Machine learning for physicists
Summary
Machine learning and data analysis are becoming increasingly central in sciences including physics. In this course, fundamental principles and methods of machine learning will be introduced and practised.
Content
* Examples and types of problems that machine learning can solve.
* Linear regression in matrix notation. The concept of prediction, estimation. Least squares method. High-dimensional underdetermined problems and the concept of regularization aka ridge regression. Polynomial regression. The concept of bias and variance trade-off and overfitting. Usage of train, validation and test sets.
* Reminder of key concept from probability theory.

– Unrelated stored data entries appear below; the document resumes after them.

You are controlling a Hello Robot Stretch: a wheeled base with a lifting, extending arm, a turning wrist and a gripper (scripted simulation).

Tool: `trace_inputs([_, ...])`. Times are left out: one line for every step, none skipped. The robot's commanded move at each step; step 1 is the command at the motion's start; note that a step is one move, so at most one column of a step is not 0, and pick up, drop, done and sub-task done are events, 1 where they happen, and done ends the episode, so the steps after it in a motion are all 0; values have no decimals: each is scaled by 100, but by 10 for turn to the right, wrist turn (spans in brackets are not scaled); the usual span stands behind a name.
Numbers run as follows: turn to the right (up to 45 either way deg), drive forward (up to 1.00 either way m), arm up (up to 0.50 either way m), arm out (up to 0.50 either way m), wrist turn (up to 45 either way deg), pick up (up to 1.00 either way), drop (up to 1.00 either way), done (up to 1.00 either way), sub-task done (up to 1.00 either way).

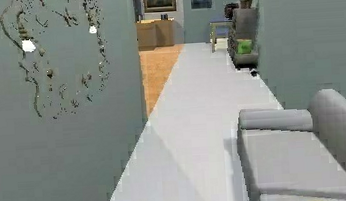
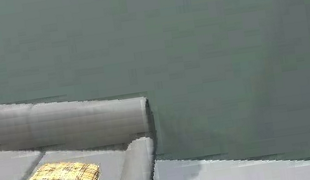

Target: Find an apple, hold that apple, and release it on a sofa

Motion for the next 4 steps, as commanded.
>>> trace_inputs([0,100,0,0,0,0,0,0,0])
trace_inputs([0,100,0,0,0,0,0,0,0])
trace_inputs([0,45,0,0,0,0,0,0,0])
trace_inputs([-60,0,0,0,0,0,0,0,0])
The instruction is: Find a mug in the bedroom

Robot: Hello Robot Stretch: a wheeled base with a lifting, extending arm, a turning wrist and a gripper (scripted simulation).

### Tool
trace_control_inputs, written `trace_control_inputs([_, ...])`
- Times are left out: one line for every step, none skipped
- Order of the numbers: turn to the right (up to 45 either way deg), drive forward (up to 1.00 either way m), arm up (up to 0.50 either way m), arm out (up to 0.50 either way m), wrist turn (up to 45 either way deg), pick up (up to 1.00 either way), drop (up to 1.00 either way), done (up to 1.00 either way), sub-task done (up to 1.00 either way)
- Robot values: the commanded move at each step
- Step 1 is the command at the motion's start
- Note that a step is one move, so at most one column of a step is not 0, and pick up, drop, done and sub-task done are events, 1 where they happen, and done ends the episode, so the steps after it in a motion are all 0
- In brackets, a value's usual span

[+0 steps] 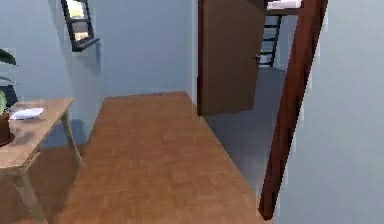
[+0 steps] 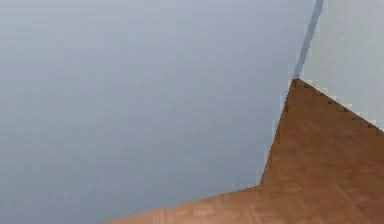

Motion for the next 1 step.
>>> trace_control_inputs([3.0,0.00,0.00,0.00,0.0,0.00,0.00,0.00,0.00])
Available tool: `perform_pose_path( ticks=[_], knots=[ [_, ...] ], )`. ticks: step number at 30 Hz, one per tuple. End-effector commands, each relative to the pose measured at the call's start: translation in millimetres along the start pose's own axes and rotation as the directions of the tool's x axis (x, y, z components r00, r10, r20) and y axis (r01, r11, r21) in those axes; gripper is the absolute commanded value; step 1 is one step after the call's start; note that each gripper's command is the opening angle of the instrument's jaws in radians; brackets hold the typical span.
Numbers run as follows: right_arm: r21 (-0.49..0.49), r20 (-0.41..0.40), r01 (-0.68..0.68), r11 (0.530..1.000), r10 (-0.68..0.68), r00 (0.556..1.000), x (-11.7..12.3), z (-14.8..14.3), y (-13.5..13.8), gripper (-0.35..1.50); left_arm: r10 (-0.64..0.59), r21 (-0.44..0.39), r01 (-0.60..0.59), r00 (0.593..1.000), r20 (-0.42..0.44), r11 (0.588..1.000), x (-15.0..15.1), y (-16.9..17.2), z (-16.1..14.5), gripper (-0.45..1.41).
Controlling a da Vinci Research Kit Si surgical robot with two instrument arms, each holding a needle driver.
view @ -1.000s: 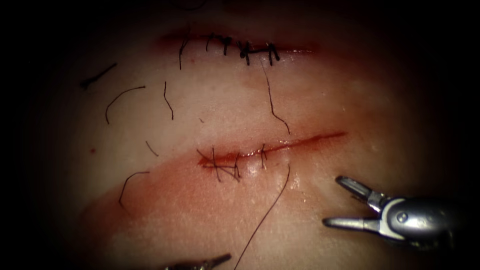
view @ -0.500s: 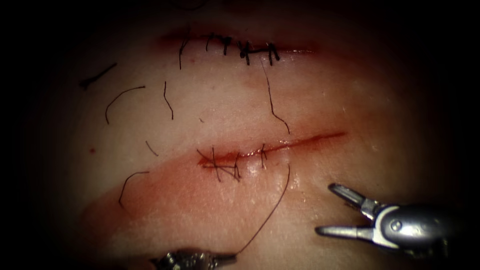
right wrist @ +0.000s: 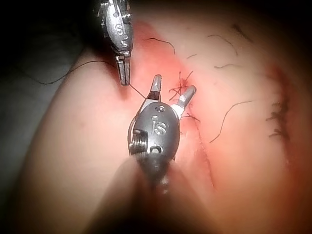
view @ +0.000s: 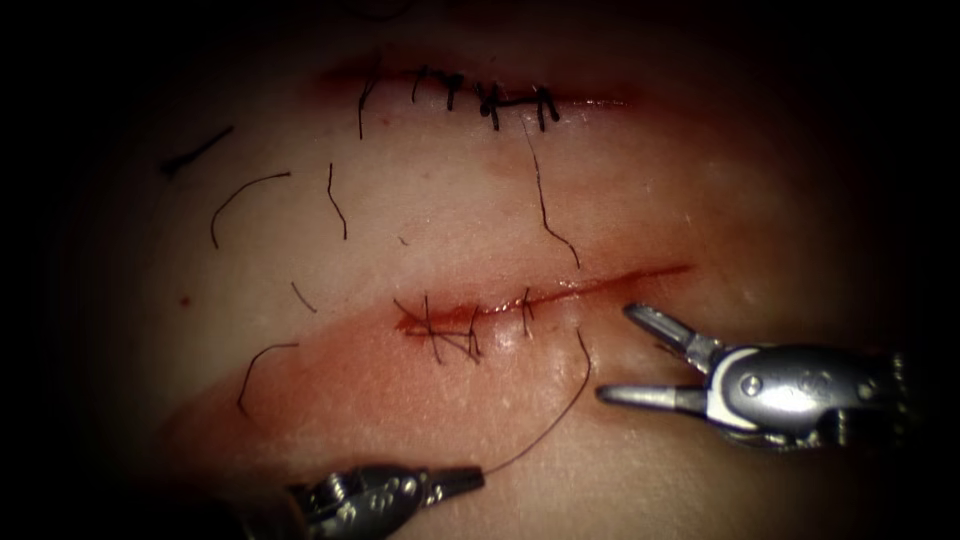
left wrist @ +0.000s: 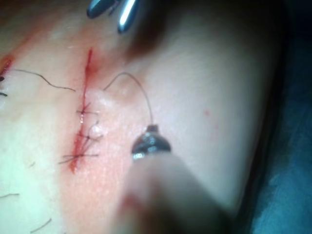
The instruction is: Wound Closure
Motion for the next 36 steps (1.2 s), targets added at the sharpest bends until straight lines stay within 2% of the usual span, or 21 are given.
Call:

Bayesian inference, maximum likelihood and maximum a posteriori estimation.
* Least-squares as maximum likelihood of probabilistic model with additive Gaussian noise. Regularization as a prior. Relation with inverse problems in signal processing. Generalized linear model.
* Robust regression, sparse regression, LASSO. Role of sparsity for variable selection. Compressed sensing.
* Gradient descent and stochastic gradient descent.
* Linear classification. Examples of classification losses. Logistic regression and its probabilistic interpretation. Multi-class classification, one-hot-encoding of classes, cross-entropy loss.Data that are not linearly separable. K-nearest neighbours. Curse of dimensionality.
* Unsupervised learning, dimensionality reduction, low-rank approximation. Singular values decomposition (SVD) and principal component analysis (PCA).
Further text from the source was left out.